The following areas should be explored and considered in order to develop a list of items that define what it will take to win the opportunity.  Within each area, consider what items should be on your “What it will take to win” list:

See also:
What it will take to win
  • Readiness at RFP Release: There is a great deal that you must know about the customer, the opportunity, the competitive environment, and even yourself in order to win.  Most of this information should be collected during the pre-RFP phase so that you can act on it immediately when the RFP is released.  Many of the questions asked during the MustWin Readiness Review process are designed to lead you towards knowing what it will take to win.  You should mine the Readiness Review forms for inspiration for your “What it will take to win” list.
  • Customer’s Evaluation Criteria: If the customer is conducting a formal evaluation, they should publish the criteria they will use to select the winner.  Before the RFP is released, you should attempt to discover what those criteria will be.  You can also use previous RFPs to provide clues.  If they do not publish written evaluation criteria, then you should gather intelligence regarding what they think is important and what will impact their decision, preferably weighted or in order of (the customer’s) priority.  The customer’s evaluation criteria are the most important consideration in designing the proposal, determining what you must do in writing in order to win, and assessing the quality of your proposal during development.  Your “What it will take to win” list should include items related to responding to the customer’s evaluation criteria.
  • Competitive Advantages: In order to win, you must be a better choice than any of your competitors.  Competitive advantage can come from many sources, including offering superior benefits (and not merely better features), a proposal that achieves the highest evaluation score, an excellent relationship with the customer, and outstanding references.  Your “What it will take to win” list should include all of the items related to finding, identifying, and articulating your competitive advantages.
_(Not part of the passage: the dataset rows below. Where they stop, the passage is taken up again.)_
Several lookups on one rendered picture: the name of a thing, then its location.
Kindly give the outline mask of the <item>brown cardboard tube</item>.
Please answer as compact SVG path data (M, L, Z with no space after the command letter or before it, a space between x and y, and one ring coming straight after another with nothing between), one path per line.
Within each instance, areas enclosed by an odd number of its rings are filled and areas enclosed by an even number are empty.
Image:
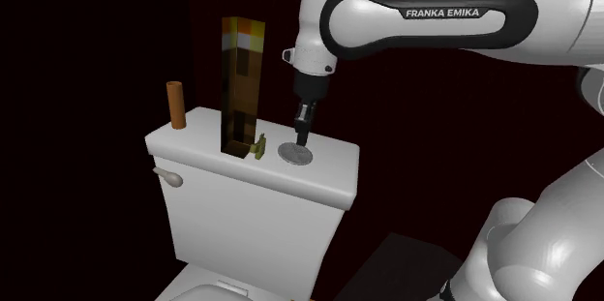
M186 110L184 104L183 84L180 81L169 81L166 84L171 127L181 130L186 127Z

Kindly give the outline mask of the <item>dark robot stand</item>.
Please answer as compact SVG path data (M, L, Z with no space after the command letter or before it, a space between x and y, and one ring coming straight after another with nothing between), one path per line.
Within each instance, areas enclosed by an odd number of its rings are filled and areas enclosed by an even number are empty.
M333 301L427 301L461 265L440 246L390 233Z

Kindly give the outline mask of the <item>small yellow-green figure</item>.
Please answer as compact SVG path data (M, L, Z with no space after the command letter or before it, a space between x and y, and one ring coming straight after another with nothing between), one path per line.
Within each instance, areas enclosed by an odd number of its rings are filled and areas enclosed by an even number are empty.
M265 153L266 148L266 137L265 134L261 134L258 141L250 146L250 153L255 155L256 160L260 160Z

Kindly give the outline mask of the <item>white toilet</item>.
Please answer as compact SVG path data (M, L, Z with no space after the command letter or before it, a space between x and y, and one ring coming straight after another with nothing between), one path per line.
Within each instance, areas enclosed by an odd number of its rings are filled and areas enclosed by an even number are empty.
M260 159L221 149L221 114L198 107L187 125L150 133L175 256L184 269L156 301L311 301L327 249L357 193L359 147L310 135L311 161L279 149L292 128L257 122Z

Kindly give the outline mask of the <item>grey round disc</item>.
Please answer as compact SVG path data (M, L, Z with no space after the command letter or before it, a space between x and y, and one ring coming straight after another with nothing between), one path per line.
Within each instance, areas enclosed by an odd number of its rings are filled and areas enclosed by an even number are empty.
M313 160L313 154L308 148L294 142L282 143L278 147L278 154L284 161L296 166L308 165Z

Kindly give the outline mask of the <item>tall brown pixelated block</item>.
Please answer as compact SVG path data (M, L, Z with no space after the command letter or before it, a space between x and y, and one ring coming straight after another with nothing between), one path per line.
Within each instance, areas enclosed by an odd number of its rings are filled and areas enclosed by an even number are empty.
M265 24L240 16L222 19L221 151L244 159L258 141L257 109Z

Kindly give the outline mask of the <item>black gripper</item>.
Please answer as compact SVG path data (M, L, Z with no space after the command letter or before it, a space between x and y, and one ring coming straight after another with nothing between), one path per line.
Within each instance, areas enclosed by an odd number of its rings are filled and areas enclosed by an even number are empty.
M308 75L295 71L293 91L300 98L298 110L294 117L296 144L306 146L310 124L314 118L317 102L325 98L330 82L329 75Z

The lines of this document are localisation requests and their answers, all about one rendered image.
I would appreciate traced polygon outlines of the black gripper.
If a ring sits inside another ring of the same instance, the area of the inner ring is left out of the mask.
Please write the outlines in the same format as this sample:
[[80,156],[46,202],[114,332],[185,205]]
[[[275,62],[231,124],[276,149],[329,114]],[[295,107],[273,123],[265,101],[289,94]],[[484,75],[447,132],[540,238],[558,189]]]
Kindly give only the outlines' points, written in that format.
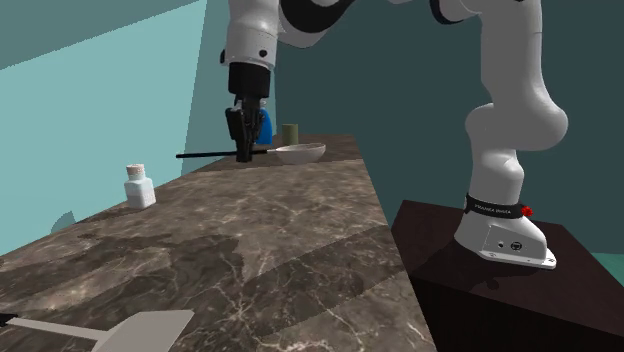
[[228,91],[235,95],[235,101],[241,101],[242,107],[253,110],[253,127],[245,112],[241,109],[225,110],[230,137],[236,144],[236,161],[241,163],[252,160],[253,141],[255,144],[267,143],[266,100],[271,86],[271,72],[252,63],[232,62],[229,64]]

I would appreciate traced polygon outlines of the blue bottle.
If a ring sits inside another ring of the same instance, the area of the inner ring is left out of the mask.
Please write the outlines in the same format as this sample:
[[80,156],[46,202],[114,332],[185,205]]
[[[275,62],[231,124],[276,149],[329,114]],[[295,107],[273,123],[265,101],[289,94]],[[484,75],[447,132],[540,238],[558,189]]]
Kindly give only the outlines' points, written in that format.
[[272,143],[273,137],[273,126],[271,118],[268,111],[264,108],[260,109],[260,113],[262,115],[262,121],[260,133],[258,135],[258,138],[256,139],[256,143],[262,145],[270,145]]

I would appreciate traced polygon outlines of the white bottle with cork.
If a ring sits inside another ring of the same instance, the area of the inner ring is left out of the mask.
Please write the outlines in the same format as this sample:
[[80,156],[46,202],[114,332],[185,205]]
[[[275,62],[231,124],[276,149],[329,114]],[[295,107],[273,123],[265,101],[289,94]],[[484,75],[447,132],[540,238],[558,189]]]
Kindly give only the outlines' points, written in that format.
[[156,203],[152,180],[146,176],[143,164],[126,166],[128,180],[124,183],[127,204],[133,209],[145,209]]

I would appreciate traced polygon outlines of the dark robot stand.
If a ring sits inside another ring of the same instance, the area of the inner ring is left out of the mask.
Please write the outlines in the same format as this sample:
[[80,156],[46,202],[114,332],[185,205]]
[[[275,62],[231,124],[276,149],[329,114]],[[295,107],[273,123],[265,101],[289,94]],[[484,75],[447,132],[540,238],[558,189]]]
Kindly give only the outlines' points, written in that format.
[[463,248],[461,215],[405,200],[391,228],[438,352],[624,352],[624,286],[563,226],[538,225],[542,270]]

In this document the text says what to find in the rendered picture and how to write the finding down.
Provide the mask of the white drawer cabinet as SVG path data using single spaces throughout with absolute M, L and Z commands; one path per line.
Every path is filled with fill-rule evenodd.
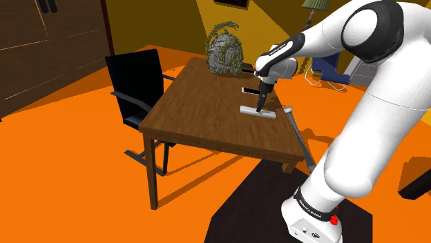
M 344 74 L 349 75 L 350 83 L 368 87 L 376 75 L 376 63 L 367 64 L 354 56 Z

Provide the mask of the dark robot stand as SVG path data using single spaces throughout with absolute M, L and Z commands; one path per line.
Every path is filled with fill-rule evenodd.
M 298 169 L 282 172 L 262 160 L 212 216 L 204 243 L 330 243 L 318 229 L 299 222 L 290 234 L 282 203 L 307 179 Z

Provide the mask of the flat grey remote control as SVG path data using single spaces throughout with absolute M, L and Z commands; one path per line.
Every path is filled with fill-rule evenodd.
M 270 119 L 276 118 L 276 113 L 274 111 L 261 109 L 260 112 L 258 112 L 257 108 L 252 108 L 248 106 L 241 106 L 240 112 L 243 114 L 254 115 L 258 117 L 264 117 L 264 118 L 270 118 Z

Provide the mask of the floor lamp with green shade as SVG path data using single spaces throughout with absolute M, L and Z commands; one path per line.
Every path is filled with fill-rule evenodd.
M 301 7 L 311 10 L 309 18 L 307 19 L 305 26 L 301 30 L 303 32 L 310 27 L 311 22 L 312 22 L 312 17 L 314 15 L 315 11 L 328 11 L 329 0 L 304 0 Z

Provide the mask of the black office chair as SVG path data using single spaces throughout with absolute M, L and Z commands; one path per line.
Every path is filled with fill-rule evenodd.
M 105 57 L 122 121 L 139 129 L 139 125 L 164 94 L 164 80 L 174 77 L 162 72 L 156 49 Z

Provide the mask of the brown wooden table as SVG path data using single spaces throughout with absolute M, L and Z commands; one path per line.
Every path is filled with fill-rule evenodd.
M 241 113 L 241 106 L 255 110 L 258 102 L 242 88 L 257 88 L 259 82 L 251 73 L 215 75 L 204 59 L 190 59 L 139 126 L 151 209 L 158 206 L 155 140 L 281 162 L 287 173 L 304 160 L 275 92 L 268 94 L 264 108 L 276 118 Z

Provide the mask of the blue cantilever chair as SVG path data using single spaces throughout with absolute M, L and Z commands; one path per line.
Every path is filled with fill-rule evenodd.
M 341 91 L 350 83 L 350 76 L 337 72 L 338 59 L 340 53 L 335 53 L 327 57 L 312 57 L 312 64 L 305 72 L 305 80 L 312 86 L 317 86 L 321 81 L 326 81 L 334 90 Z M 307 73 L 311 70 L 320 72 L 320 80 L 313 84 L 308 80 Z

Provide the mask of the brown wooden wardrobe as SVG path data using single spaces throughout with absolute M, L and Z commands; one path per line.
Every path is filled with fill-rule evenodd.
M 0 119 L 105 67 L 107 20 L 106 0 L 0 0 Z

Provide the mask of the dark framed wall picture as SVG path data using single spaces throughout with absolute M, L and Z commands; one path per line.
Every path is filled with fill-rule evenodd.
M 213 0 L 214 3 L 239 9 L 247 9 L 249 0 Z

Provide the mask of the black low furniture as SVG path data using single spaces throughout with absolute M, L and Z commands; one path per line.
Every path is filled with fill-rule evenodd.
M 431 190 L 431 168 L 399 191 L 407 200 L 416 200 Z

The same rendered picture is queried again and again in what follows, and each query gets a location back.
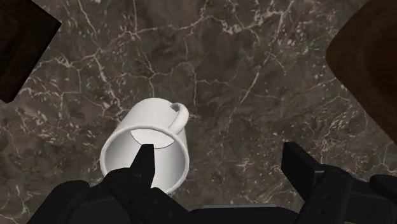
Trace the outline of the brown wooden object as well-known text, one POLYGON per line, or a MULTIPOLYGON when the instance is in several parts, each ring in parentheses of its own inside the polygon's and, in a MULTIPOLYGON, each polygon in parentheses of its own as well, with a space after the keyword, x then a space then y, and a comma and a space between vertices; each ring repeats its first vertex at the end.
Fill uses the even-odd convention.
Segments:
POLYGON ((326 62, 397 144, 397 0, 368 0, 332 39, 326 62))

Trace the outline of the dark wooden block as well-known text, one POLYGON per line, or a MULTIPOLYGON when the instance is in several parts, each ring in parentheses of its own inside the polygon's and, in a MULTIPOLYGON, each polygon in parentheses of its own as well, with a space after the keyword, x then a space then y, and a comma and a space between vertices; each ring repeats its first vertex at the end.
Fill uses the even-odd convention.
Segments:
POLYGON ((14 100, 62 23, 32 0, 0 0, 0 100, 14 100))

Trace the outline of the white mug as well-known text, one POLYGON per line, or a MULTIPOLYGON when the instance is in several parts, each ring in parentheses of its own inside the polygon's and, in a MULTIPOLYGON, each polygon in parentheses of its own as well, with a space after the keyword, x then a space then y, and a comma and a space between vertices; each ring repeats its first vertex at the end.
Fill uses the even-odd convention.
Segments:
POLYGON ((174 192, 186 179, 190 166, 185 133, 189 115, 185 105, 161 98, 135 104, 102 147, 102 174, 129 167, 143 144, 153 144, 152 186, 167 194, 174 192))

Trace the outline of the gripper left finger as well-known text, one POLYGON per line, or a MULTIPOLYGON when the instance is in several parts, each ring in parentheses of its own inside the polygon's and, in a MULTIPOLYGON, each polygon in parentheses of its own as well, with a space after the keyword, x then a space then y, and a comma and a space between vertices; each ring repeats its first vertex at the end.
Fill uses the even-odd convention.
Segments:
POLYGON ((27 224, 199 224, 152 187, 154 175, 154 146, 144 144, 129 168, 107 173, 98 188, 83 180, 56 186, 27 224))

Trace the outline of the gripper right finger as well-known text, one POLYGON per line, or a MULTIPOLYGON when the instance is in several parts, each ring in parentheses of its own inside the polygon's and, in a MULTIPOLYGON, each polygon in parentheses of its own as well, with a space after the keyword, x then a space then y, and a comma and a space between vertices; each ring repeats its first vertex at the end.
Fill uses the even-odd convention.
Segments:
POLYGON ((283 144, 281 169, 304 200, 295 224, 397 224, 396 176, 358 180, 295 142, 283 144))

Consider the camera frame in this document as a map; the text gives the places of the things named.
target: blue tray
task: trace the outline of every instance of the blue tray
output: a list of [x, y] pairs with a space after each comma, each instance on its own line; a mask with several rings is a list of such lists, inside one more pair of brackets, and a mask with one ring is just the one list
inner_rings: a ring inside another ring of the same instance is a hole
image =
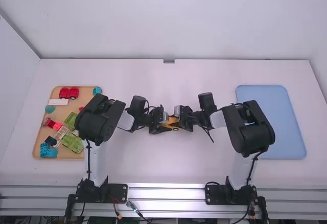
[[240, 103], [256, 100], [273, 127], [276, 141], [262, 159], [303, 159], [307, 155], [301, 131], [286, 88], [280, 85], [240, 85]]

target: teal block
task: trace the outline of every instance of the teal block
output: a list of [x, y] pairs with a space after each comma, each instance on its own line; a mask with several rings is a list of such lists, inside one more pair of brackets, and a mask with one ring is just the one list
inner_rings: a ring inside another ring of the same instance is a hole
[[56, 107], [54, 105], [46, 105], [45, 106], [45, 112], [50, 114], [55, 111]]
[[51, 149], [47, 143], [41, 143], [40, 145], [40, 158], [56, 158], [58, 155], [57, 149]]
[[100, 87], [95, 87], [93, 89], [93, 95], [101, 94], [101, 93], [102, 93], [102, 89]]

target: metal rail
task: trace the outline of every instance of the metal rail
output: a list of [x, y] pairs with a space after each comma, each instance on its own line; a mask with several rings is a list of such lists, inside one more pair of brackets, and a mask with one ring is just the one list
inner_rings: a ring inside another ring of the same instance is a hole
[[[203, 185], [129, 184], [128, 198], [144, 217], [240, 218], [245, 206], [208, 206]], [[64, 215], [67, 196], [75, 186], [0, 186], [0, 215]], [[327, 189], [264, 189], [271, 219], [327, 220]], [[80, 215], [83, 204], [75, 204]], [[125, 205], [117, 205], [124, 217], [137, 217]], [[112, 204], [86, 204], [85, 216], [115, 216]]]

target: white wall
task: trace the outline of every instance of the white wall
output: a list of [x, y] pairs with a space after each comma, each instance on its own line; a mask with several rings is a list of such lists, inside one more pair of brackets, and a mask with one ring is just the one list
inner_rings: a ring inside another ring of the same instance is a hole
[[0, 15], [0, 160], [40, 59]]
[[44, 58], [310, 59], [327, 98], [327, 0], [0, 0]]

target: black mounting bracket
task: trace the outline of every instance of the black mounting bracket
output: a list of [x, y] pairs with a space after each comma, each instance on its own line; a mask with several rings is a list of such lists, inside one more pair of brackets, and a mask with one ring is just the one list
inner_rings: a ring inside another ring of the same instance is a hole
[[76, 203], [124, 204], [127, 201], [128, 185], [108, 183], [108, 177], [100, 186], [94, 186], [90, 180], [81, 180], [75, 194]]
[[248, 205], [251, 201], [258, 202], [255, 186], [248, 185], [234, 190], [229, 184], [206, 185], [204, 191], [207, 205]]

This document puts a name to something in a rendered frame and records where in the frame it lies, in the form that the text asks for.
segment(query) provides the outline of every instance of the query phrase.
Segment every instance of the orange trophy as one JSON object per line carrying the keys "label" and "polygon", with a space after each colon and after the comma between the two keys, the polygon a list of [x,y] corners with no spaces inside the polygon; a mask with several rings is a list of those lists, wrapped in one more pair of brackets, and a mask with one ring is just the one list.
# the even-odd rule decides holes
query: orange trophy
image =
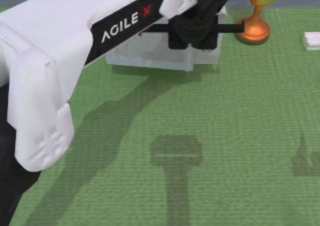
{"label": "orange trophy", "polygon": [[248,45],[261,45],[265,43],[270,35],[269,24],[264,21],[260,15],[262,9],[275,0],[249,0],[254,6],[254,11],[251,17],[242,18],[237,21],[241,24],[244,21],[244,32],[235,34],[236,38],[242,43]]}

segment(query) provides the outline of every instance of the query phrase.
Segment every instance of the gold trophy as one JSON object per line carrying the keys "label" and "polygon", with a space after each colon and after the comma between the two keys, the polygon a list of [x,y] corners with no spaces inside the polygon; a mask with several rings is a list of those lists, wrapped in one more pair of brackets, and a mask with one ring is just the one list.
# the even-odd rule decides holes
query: gold trophy
{"label": "gold trophy", "polygon": [[252,16],[237,21],[237,24],[241,24],[242,21],[244,21],[244,32],[235,34],[239,41],[248,45],[261,45],[268,40],[270,27],[266,21],[260,18],[260,15],[262,9],[274,1],[275,0],[250,0],[250,3],[254,6]]}

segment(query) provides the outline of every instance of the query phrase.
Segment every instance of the red letter x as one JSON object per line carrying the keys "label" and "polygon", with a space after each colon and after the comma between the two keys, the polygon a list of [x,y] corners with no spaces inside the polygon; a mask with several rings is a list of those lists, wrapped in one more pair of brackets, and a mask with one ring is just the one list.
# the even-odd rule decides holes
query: red letter x
{"label": "red letter x", "polygon": [[150,14],[150,8],[151,8],[151,4],[149,4],[147,7],[143,8],[142,18],[145,18],[146,16],[148,16]]}

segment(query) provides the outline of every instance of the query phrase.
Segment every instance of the agile x logo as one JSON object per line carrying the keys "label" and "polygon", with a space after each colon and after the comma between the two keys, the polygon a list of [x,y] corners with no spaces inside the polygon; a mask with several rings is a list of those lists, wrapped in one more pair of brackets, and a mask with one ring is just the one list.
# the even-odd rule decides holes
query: agile x logo
{"label": "agile x logo", "polygon": [[145,19],[148,15],[150,15],[151,7],[151,4],[144,6],[142,7],[141,11],[132,13],[131,16],[125,17],[124,19],[120,20],[120,22],[114,24],[109,30],[105,30],[103,32],[101,43],[103,44],[106,40],[110,40],[117,34],[124,32],[132,25],[137,24],[140,19]]}

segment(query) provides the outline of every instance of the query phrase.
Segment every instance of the green surface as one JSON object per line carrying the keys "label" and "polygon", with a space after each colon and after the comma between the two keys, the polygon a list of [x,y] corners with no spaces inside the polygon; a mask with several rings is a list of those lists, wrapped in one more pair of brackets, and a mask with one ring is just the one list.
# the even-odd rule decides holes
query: green surface
{"label": "green surface", "polygon": [[[229,22],[250,14],[228,12]],[[303,132],[305,160],[320,164],[320,53],[302,44],[319,15],[265,10],[268,43],[224,35],[218,70],[115,73],[103,59],[87,68],[70,102],[71,149],[23,197],[12,226],[165,226],[167,191],[182,215],[169,226],[319,226],[320,173],[299,166],[298,152]],[[183,178],[166,189],[187,168],[188,194]]]}

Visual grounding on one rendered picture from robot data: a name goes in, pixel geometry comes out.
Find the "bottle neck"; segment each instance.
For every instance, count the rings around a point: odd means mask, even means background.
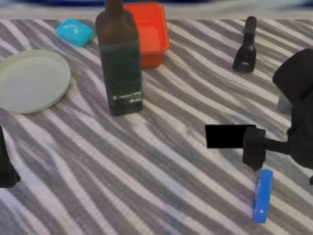
[[[104,0],[106,13],[109,17],[123,14],[123,0]]]

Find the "light blue object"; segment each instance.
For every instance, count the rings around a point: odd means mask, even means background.
[[[253,209],[253,220],[260,224],[264,224],[268,216],[272,181],[273,172],[268,169],[261,170]]]
[[[83,47],[94,37],[94,30],[74,19],[67,19],[56,28],[58,37],[66,42]]]

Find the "blue soap bar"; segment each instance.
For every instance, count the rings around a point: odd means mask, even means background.
[[[58,37],[78,47],[83,47],[94,37],[94,31],[88,25],[74,19],[67,19],[55,30]]]

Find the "zebra print tablecloth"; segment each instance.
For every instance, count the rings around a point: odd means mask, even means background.
[[[268,153],[274,170],[269,218],[252,221],[256,173],[240,150],[206,148],[204,125],[257,124],[284,139],[276,111],[278,66],[313,45],[313,21],[259,21],[257,66],[236,74],[244,21],[169,21],[171,50],[144,70],[144,111],[109,115],[97,42],[75,48],[58,21],[0,21],[1,59],[47,49],[67,59],[68,94],[32,114],[0,111],[22,177],[0,189],[1,235],[310,235],[312,172]]]

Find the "black rectangle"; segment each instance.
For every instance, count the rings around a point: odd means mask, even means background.
[[[243,148],[246,129],[255,125],[206,125],[208,148]]]

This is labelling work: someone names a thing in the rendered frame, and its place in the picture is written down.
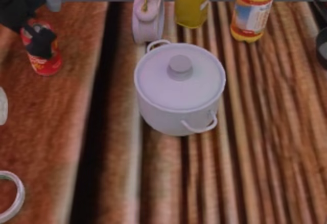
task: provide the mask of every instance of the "white mug handle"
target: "white mug handle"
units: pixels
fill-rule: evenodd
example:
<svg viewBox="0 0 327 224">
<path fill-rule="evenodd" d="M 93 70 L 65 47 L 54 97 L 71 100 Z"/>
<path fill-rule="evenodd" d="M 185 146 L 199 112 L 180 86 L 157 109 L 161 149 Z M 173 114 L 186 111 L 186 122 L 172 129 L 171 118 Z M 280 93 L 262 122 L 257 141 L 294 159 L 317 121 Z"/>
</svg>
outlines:
<svg viewBox="0 0 327 224">
<path fill-rule="evenodd" d="M 5 223 L 20 211 L 25 201 L 25 188 L 18 176 L 9 171 L 0 171 L 0 180 L 1 179 L 13 181 L 17 186 L 17 195 L 14 203 L 4 213 L 0 213 L 0 223 Z"/>
<path fill-rule="evenodd" d="M 218 124 L 218 120 L 217 120 L 217 117 L 214 113 L 214 111 L 210 110 L 210 114 L 211 116 L 213 117 L 214 119 L 214 122 L 212 125 L 206 127 L 206 128 L 203 128 L 203 129 L 196 129 L 196 128 L 192 128 L 185 120 L 182 120 L 181 123 L 189 130 L 189 131 L 192 131 L 193 133 L 203 133 L 203 132 L 207 132 L 207 131 L 210 131 L 212 130 L 214 127 L 217 126 Z"/>
<path fill-rule="evenodd" d="M 165 39 L 159 39 L 159 40 L 153 41 L 153 42 L 151 42 L 151 43 L 148 45 L 148 47 L 147 47 L 147 53 L 148 53 L 149 51 L 151 51 L 151 48 L 152 48 L 154 45 L 156 45 L 156 44 L 171 44 L 171 42 L 168 41 L 168 40 L 165 40 Z"/>
</svg>

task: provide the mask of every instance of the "table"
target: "table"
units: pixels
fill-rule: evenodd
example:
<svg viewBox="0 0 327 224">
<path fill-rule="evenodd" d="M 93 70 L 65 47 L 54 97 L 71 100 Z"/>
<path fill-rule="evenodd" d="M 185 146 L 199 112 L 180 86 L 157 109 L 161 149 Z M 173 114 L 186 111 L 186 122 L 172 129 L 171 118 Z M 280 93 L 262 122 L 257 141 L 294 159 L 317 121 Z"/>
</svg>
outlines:
<svg viewBox="0 0 327 224">
<path fill-rule="evenodd" d="M 132 4 L 115 7 L 115 58 L 107 60 L 102 123 L 84 163 L 97 178 L 80 182 L 92 186 L 94 198 L 76 208 L 92 215 L 80 212 L 79 220 L 323 224 L 327 76 L 315 58 L 318 28 L 309 5 L 275 3 L 264 37 L 245 44 L 229 33 L 232 4 L 212 3 L 207 23 L 187 30 L 174 24 L 174 5 L 166 3 L 163 38 L 208 49 L 228 79 L 218 127 L 183 138 L 156 132 L 140 118 L 133 70 L 146 47 L 132 41 Z"/>
<path fill-rule="evenodd" d="M 10 224 L 67 223 L 107 6 L 65 3 L 59 13 L 39 10 L 62 51 L 63 68 L 53 77 L 37 75 L 20 37 L 0 28 L 0 86 L 9 100 L 0 127 L 0 169 L 17 174 L 26 188 L 24 206 Z M 3 212 L 16 190 L 4 181 L 0 189 Z"/>
</svg>

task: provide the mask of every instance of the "mustard bottle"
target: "mustard bottle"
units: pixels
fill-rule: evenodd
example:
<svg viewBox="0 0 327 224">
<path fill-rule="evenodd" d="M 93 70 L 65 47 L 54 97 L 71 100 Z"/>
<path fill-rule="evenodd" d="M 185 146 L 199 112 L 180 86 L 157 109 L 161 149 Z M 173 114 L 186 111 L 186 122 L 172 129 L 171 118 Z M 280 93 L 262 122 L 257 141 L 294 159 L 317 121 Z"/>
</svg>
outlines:
<svg viewBox="0 0 327 224">
<path fill-rule="evenodd" d="M 260 39 L 267 24 L 273 0 L 236 0 L 230 25 L 232 36 L 248 43 Z"/>
<path fill-rule="evenodd" d="M 207 20 L 209 0 L 175 0 L 175 21 L 190 29 L 200 27 Z"/>
</svg>

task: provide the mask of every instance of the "lid knob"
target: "lid knob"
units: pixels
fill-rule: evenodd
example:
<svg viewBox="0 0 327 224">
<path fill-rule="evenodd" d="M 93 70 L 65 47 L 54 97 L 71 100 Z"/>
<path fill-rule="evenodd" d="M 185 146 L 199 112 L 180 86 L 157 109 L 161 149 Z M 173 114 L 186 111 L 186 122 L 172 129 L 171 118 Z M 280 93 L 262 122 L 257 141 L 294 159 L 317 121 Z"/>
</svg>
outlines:
<svg viewBox="0 0 327 224">
<path fill-rule="evenodd" d="M 193 67 L 191 60 L 184 55 L 176 55 L 170 59 L 168 75 L 174 80 L 184 81 L 192 76 Z"/>
</svg>

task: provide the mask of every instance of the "red can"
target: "red can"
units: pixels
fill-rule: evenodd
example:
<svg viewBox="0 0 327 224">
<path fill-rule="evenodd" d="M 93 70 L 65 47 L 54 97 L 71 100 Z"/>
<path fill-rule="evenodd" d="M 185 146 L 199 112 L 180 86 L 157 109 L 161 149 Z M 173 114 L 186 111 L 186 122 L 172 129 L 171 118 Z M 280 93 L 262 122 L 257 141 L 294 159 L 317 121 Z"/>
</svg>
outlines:
<svg viewBox="0 0 327 224">
<path fill-rule="evenodd" d="M 51 25 L 44 21 L 31 19 L 29 21 L 29 25 L 32 26 L 37 32 L 40 31 L 42 28 L 47 28 L 54 32 Z M 25 46 L 31 43 L 32 36 L 24 28 L 20 30 L 20 35 Z M 32 56 L 29 53 L 27 53 L 34 71 L 39 75 L 42 76 L 54 75 L 60 70 L 62 66 L 62 56 L 58 48 L 57 39 L 55 39 L 52 42 L 51 47 L 52 47 L 52 57 L 50 59 L 43 59 L 40 57 Z"/>
</svg>

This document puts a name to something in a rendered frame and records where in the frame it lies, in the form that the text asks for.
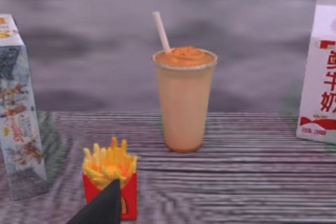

  • Win Strategies: Win strategies are the things you plan to do in order to win.  An example is hiring a Project Manager with particular qualifications.  Another might be opening a local office or teaming with a particular company.  Win strategies can and should be related to achieving a competitive advantage.  Everything that you must do to identify and implement your win strategies should make it onto your “What it will take to win” list.
  • Themes: Themes are how you articulate why the customer should select you (as opposed to a competitor).  They provide customers with reasons to justify their decision.  Your themes will be based on a combination of the evaluation criteria, and your win strategies and competitive advantages.  Your “What it will take to win” list should include identifying your themes, incorporating them into your proposal, and validating their implementation.
  • Completion of Proposal Plans: Since planning is critical to winning, it makes sense that successfully preparing, validating, and implementing your proposal plans should make it on to your “What it will take to win” list.
  • Execution: Follow-through is critical.  This means you must track progress towards the completion of the plans and then validate that they have been executed successfully and that the desired outcomes are achieved.